She tried to ring Robbie from the phone box outside the post office but Pierre, who answered, said that he’d gone down to Camden. No one picked up at home, either. Adam would still be in school. She looked at her watch and tried to stem a fresh tide of tears.
This had once been home to her: this street with its row of shops, newsagent, baker, grocer; the Royal Oak on the corner, the path leading down to the river, the school, the bus stop, the house she’d grown up in. Now the shops were different, the pub had been repainted, the red phone box replaced by a metal half box on a post. The geography was the same, but everything else had changed and though she’d thought she’d feel like the same person when she came back, she knew she was a stranger.
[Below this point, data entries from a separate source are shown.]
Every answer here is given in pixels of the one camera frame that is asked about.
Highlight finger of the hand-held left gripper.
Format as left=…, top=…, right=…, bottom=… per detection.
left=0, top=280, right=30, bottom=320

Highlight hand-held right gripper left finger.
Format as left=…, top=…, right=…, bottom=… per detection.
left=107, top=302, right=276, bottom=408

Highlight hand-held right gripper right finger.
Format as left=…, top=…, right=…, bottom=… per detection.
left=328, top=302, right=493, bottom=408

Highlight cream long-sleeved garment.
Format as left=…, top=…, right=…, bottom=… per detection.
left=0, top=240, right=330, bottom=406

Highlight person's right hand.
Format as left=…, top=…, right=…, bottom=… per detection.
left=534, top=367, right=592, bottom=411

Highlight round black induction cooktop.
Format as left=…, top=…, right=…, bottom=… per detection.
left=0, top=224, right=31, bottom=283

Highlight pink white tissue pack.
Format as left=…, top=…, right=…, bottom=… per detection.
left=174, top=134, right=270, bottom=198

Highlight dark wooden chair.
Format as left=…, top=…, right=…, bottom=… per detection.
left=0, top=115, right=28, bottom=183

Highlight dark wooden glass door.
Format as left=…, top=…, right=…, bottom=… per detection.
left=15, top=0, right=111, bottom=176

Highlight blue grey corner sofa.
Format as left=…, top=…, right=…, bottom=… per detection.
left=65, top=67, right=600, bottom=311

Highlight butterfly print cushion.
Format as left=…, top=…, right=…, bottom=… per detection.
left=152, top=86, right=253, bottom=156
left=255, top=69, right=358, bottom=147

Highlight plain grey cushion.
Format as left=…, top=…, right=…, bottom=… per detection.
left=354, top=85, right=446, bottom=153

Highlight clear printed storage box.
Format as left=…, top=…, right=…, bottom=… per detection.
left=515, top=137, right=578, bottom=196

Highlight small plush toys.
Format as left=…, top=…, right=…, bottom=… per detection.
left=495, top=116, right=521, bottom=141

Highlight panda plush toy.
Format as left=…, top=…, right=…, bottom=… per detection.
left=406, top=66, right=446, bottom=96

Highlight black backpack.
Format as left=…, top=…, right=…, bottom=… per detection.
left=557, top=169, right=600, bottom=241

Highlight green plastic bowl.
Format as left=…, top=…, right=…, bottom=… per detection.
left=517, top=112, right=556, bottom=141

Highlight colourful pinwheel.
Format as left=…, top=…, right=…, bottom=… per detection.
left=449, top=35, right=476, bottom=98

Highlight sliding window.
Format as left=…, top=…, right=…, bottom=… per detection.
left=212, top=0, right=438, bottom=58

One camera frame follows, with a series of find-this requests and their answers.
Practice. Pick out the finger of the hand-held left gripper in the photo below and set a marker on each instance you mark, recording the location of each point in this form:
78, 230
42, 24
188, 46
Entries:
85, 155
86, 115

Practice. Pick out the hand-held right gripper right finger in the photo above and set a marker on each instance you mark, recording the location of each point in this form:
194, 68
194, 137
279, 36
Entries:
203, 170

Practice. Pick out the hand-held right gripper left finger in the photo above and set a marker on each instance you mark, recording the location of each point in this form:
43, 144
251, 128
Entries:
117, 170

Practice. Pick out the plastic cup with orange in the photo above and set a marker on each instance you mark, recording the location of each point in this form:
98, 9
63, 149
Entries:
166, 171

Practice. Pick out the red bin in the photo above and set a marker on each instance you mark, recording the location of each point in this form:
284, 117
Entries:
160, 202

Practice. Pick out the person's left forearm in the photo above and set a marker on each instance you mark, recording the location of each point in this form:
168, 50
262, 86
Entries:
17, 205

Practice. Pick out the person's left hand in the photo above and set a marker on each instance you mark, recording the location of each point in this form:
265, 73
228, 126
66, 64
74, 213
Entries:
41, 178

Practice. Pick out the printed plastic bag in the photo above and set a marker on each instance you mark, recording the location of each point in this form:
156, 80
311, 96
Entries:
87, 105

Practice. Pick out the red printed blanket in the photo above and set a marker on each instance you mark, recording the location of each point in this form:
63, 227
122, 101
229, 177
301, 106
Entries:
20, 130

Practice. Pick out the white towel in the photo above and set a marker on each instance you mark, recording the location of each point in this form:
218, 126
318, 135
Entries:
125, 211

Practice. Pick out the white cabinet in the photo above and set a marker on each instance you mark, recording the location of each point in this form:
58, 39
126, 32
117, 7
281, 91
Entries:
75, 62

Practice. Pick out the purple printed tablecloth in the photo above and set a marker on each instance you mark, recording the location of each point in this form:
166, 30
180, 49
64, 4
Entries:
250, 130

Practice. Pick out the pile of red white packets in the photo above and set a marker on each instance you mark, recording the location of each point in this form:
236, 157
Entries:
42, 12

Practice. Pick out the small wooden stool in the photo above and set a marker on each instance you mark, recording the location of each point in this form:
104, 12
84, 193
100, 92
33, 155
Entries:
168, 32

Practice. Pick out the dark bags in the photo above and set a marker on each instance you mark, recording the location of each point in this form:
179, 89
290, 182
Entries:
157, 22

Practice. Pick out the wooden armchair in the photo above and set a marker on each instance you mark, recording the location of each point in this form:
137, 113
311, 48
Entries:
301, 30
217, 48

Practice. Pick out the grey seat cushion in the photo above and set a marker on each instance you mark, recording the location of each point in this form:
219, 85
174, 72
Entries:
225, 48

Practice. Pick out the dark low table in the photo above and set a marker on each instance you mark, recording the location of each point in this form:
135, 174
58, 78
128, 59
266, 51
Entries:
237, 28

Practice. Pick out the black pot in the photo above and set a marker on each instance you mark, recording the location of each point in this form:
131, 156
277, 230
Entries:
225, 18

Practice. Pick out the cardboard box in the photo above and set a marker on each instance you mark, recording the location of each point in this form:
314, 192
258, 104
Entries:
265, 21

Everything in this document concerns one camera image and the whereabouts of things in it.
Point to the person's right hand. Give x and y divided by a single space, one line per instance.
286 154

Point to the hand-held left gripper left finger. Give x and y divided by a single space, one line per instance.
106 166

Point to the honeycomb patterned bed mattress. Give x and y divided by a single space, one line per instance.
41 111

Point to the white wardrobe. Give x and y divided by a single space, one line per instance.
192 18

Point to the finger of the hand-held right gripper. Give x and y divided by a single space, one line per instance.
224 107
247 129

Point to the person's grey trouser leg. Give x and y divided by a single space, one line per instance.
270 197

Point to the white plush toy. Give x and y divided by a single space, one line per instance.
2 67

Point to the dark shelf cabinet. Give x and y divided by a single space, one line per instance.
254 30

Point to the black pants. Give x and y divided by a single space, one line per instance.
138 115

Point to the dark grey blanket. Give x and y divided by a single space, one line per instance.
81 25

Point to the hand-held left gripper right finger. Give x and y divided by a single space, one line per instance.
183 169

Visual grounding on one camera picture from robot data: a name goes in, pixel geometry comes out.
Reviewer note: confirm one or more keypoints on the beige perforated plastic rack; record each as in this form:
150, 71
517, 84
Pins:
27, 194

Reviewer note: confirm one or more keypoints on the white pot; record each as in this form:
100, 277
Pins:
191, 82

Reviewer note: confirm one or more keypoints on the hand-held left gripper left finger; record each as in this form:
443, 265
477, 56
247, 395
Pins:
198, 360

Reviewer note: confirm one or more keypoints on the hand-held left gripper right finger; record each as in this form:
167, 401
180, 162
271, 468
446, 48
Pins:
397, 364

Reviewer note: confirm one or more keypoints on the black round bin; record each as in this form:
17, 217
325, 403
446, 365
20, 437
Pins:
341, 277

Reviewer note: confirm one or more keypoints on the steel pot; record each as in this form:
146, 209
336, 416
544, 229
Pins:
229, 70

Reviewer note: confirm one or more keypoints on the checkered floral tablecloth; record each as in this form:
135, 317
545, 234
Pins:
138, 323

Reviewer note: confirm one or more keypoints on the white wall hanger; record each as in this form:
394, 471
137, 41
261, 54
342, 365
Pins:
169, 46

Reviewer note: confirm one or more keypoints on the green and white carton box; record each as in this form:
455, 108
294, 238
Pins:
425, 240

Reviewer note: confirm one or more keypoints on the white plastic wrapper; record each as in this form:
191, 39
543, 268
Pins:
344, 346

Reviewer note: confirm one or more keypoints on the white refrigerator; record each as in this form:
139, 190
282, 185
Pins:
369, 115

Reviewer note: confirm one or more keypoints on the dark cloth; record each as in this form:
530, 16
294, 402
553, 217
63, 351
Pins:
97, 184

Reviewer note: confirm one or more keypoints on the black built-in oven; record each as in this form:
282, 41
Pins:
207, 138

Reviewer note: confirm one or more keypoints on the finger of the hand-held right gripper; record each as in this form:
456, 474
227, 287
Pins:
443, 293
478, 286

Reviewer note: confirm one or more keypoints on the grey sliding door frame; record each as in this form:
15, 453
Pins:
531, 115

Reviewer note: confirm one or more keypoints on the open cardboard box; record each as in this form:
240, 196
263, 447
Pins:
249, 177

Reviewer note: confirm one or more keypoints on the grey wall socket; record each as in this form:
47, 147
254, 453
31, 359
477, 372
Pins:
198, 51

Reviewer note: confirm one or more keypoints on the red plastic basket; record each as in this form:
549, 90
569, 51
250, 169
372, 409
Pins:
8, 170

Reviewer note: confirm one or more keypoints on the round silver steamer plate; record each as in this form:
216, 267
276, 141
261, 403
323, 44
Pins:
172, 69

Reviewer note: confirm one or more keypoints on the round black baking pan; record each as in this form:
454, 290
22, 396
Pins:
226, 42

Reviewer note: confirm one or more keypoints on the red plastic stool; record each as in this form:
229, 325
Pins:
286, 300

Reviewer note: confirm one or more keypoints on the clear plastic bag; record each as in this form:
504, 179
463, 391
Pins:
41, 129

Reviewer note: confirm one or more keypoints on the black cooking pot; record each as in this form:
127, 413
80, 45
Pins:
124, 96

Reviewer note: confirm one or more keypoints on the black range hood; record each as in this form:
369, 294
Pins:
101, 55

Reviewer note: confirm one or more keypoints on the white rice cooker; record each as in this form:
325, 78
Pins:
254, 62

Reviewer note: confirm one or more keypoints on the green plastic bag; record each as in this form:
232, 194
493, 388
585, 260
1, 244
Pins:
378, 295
She had once belonged here in Blickley, and now she didn’t. Her sister resented her, her father was ashamed of her, her mother was dead.
She put the phone back on the hook and wondered what to do next. She hadn’t thought any further than getting to the funeral, though now that seemed silly: perhaps she’d had an idea that her father would let her stay at the house. She considered trying to get a room at the Royal Oak for the night, but it would be full of locals. If Polly didn’t know what had happened to drive a wedge between her and her parents, the locals wouldn’t know either, but they might have theories. She quailed at the thought of their questions and curiosity.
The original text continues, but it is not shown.